Si la France cherche à renforcer ses liens économiques avec la Tunisie, elle devra s'adapter aux nouveaux contextes du commerce international et aux réalités des investissements étrangers. L'arrivée d'Eric Lombard à l'Economie, avec la mission de renforcer la souveraineté industrielle et numérique, pourrait être une opportunité pour la France de redynamiser ses investissements en Tunisie, notamment dans des secteurs clés comme les nouvelles technologies, l'industrie et l'énergie renouvelable. Toutefois, la Tunisie, confrontée à une crise économique structurelle, devra impérativement répondre à l'appel de réformes profondes pour tirer profit des investissements étrangers. La France, dans ce cadre, pourrait jouer un rôle décisif en soutenant des projets d'innovation, mais en exigeant parallèlement des réformes structurelles.
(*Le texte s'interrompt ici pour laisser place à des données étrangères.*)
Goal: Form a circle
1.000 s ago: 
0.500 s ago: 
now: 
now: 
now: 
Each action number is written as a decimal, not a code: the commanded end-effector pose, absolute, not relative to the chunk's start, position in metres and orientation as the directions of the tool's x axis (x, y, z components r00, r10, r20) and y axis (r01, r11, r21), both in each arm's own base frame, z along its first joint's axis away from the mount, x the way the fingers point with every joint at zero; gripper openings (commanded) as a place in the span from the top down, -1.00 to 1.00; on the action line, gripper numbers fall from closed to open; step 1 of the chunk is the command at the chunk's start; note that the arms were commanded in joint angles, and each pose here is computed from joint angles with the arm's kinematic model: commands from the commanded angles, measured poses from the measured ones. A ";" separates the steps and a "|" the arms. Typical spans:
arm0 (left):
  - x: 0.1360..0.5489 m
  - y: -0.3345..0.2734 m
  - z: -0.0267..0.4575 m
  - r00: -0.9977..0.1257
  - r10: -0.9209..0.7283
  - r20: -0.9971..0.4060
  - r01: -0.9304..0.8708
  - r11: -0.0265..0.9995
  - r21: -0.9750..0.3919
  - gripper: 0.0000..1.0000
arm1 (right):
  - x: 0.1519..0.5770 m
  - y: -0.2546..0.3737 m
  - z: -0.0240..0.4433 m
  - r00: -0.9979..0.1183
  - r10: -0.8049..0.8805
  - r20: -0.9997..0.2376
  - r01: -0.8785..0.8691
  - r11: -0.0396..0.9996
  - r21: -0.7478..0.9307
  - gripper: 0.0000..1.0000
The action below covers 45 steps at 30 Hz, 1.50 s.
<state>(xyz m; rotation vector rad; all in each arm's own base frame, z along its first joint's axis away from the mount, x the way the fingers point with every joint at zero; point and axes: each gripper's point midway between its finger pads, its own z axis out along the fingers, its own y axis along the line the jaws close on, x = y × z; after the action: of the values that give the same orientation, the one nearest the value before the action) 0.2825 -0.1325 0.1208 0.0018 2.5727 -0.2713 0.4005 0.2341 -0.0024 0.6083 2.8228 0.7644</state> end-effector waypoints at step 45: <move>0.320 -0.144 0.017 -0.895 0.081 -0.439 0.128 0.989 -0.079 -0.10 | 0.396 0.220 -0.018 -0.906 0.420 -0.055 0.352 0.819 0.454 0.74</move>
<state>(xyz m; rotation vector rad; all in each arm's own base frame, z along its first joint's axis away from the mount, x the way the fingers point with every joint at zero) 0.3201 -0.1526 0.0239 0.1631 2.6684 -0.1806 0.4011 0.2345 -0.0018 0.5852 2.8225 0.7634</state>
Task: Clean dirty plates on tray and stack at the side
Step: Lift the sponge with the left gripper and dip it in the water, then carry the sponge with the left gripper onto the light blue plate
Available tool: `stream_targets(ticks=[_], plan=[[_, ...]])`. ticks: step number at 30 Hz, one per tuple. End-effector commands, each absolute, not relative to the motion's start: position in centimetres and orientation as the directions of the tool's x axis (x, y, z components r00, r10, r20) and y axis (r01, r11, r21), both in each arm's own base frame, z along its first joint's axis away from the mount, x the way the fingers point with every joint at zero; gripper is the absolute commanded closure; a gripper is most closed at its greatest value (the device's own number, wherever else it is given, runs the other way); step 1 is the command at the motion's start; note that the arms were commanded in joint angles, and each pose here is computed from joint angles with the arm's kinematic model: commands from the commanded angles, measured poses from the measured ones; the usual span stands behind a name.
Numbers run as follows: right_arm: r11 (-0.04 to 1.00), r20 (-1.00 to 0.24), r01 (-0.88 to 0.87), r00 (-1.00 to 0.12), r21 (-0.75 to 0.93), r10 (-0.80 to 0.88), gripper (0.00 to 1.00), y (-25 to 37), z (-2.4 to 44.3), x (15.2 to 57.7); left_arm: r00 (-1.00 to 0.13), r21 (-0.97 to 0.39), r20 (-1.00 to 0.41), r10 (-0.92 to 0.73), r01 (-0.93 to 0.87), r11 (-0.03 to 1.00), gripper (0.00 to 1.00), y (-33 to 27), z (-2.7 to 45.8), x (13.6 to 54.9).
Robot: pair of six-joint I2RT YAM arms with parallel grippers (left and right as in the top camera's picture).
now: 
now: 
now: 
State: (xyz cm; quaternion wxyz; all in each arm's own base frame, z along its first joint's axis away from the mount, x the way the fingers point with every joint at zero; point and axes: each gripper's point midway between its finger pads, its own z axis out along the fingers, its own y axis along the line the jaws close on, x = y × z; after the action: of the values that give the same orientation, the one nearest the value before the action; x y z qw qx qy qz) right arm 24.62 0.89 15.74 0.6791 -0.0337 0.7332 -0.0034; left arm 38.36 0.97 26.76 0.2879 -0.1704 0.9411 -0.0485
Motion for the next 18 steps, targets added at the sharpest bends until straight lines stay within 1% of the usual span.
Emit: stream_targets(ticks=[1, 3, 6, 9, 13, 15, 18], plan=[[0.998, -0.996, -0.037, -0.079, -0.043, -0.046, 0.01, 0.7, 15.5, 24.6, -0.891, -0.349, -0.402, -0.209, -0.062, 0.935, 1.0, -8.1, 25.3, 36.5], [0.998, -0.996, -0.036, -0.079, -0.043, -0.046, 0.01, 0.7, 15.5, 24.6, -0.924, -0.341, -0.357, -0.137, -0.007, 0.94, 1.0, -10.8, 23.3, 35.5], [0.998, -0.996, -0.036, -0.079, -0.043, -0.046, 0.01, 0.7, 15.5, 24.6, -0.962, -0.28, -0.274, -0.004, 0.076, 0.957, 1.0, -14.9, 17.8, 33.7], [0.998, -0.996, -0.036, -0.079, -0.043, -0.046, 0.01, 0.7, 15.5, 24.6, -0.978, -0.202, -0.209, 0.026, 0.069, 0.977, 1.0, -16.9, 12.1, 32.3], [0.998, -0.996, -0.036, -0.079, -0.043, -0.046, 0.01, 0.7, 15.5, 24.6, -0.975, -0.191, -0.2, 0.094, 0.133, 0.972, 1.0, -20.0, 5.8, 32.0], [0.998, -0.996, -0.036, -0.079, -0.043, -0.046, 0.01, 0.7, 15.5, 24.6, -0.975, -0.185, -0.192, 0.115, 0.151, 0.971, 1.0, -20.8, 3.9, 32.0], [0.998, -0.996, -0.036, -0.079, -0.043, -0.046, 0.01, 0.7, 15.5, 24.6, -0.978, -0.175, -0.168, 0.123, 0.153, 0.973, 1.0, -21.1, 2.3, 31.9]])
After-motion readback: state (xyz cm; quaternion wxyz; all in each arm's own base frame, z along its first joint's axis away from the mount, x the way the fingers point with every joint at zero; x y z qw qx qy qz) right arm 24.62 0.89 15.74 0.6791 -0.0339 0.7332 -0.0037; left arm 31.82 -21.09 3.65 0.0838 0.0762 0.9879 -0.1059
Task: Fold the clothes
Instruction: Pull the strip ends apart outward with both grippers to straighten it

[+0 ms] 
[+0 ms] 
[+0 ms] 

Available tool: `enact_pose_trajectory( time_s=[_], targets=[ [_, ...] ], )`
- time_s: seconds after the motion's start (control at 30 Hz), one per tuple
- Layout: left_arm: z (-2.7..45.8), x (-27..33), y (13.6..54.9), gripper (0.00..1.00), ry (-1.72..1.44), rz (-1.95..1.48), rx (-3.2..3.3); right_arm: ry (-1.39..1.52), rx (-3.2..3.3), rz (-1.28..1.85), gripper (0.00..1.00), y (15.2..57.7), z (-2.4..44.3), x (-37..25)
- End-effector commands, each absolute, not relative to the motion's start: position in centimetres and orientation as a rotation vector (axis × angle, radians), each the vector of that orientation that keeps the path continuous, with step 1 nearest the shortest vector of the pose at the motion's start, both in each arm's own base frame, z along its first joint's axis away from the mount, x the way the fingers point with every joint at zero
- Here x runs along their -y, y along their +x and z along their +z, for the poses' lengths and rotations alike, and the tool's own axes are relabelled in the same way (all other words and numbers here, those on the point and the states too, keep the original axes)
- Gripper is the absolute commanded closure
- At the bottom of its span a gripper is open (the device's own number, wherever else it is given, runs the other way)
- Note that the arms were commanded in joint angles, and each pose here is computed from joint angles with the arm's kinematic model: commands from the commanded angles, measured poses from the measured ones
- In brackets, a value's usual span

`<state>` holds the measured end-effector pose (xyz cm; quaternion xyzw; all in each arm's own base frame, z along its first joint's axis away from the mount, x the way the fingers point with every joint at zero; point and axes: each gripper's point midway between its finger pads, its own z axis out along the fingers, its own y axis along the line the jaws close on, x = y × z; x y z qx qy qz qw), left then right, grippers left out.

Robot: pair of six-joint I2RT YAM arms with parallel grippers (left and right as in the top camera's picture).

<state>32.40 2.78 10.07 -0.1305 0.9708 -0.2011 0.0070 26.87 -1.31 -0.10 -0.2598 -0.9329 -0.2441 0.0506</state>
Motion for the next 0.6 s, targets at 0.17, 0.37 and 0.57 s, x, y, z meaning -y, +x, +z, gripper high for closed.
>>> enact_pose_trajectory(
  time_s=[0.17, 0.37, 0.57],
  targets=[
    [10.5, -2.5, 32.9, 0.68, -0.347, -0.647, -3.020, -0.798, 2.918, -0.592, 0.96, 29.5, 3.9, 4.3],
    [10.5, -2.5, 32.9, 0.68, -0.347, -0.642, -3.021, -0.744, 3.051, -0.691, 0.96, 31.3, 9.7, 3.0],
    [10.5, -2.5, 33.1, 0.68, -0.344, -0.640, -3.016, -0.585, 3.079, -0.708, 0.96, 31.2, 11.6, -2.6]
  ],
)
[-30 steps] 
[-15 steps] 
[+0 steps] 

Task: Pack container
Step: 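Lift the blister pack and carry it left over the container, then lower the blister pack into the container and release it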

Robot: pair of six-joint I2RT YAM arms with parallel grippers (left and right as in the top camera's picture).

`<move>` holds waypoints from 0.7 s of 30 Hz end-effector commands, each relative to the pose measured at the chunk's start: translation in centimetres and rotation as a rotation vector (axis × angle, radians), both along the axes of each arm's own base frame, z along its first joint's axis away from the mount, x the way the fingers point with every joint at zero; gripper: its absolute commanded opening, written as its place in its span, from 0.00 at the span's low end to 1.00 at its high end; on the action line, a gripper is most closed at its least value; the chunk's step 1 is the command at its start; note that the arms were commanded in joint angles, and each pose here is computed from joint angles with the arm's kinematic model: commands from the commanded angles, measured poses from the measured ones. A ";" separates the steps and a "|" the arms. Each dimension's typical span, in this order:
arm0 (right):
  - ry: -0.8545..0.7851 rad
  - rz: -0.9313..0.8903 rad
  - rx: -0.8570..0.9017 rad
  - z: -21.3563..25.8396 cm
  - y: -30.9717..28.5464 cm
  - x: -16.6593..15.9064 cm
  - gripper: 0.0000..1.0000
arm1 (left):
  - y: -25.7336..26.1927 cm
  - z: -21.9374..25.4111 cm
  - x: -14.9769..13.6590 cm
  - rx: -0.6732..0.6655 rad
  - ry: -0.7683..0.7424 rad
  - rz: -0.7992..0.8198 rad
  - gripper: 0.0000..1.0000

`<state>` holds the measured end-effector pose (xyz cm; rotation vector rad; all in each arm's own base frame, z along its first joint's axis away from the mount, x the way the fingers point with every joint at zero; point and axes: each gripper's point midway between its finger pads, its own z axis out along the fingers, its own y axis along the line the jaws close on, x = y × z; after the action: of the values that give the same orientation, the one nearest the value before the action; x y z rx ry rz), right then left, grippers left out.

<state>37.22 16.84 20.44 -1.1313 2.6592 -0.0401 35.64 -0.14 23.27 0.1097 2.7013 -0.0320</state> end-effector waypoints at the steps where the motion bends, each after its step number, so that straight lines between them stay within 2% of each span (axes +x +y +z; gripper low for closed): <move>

Les enjeux migratoires et la question des visas
L'un des points cruciaux dans cette composition gouvernementale réside dans la question migratoire. Avec Aurore Bergé, ministre déléguée chargée de l'Egalité entre les femmes et les hommes, et de la lutte contre les discriminations, et Sophie Primas, porte-parole du Gouvernement, la France semble préparer un discours plus inclusif tout en restant ferme sur ses frontières. La Tunisie, face à un chômage élevé et une jeunesse en quête de perspectives, reste une source importante de flux migratoires vers l'Europe. Cependant, l'évolution de la politique de visas et d'immigration pourrait avoir des conséquences majeures sur la dynamique des échanges entre les deux pays. Une politique plus stricte, couplée à des accords de coopération renforcée, pourrait nuire aux aspirations des Tunisiens à émigrer vers la France, alors qu'une gestion plus souple pourrait, au contraire, stimuler la coopération bilatérale, notamment dans les domaines de l'éducation et de la culture.

Les opportunités d'investissement entre la France et la Tunisie
Enfin, la question des investissements français en Tunisie mérite une attention particulière. La Tunisie, tout en ayant une relation forte avec la France dans des secteurs comme le textile, l'agroalimentaire, ou le tourisme, devra trouver une nouvelle voie pour encourager un investissement industriel plus soutenu. Annie Genevard, ministre de l'Agriculture et de la Souveraineté alimentaire, pourrait jouer un rôle dans l'évolution des relations agricoles et alimentaires entre les deux pays, contribuant ainsi à un secteur à la fois productif et durable.
On rappelle que la France est le premier client de la Tunisie et absorbe près de 25% de nos exportations pour un montant de 8,6 milliards d'euros en 2023.

Quel avenir commun ?
En somme, la composition du gouvernement de François Bayrou apparaît comme un choix stratégique visant à répondre aux enjeux internes de la France tout en renforçant sa présence à l'international. Mais ces choix auront également un impact sur les relations avec des pays comme la Tunisie, qui dépendent fortement de la coopération économique et diplomatique avec la France. L'ouverture de la France vers la Tunisie, tant sur le plan économique que culturel, sera déterminée par les réformes structurelles et institutionnelles mises en place par les gouvernements tunisiens successifs.
Pour la France, maintenir un leadership sur la scène internationale, tout en gérant efficacement les défis migratoires et économiques, sera une tâche de taille. Pour la Tunisie, ces relations bilatérales devront s'accompagner d'une volonté de réformes internes ambitieuses afin de capitaliser sur les opportunités offertes par cette coopération renforcée.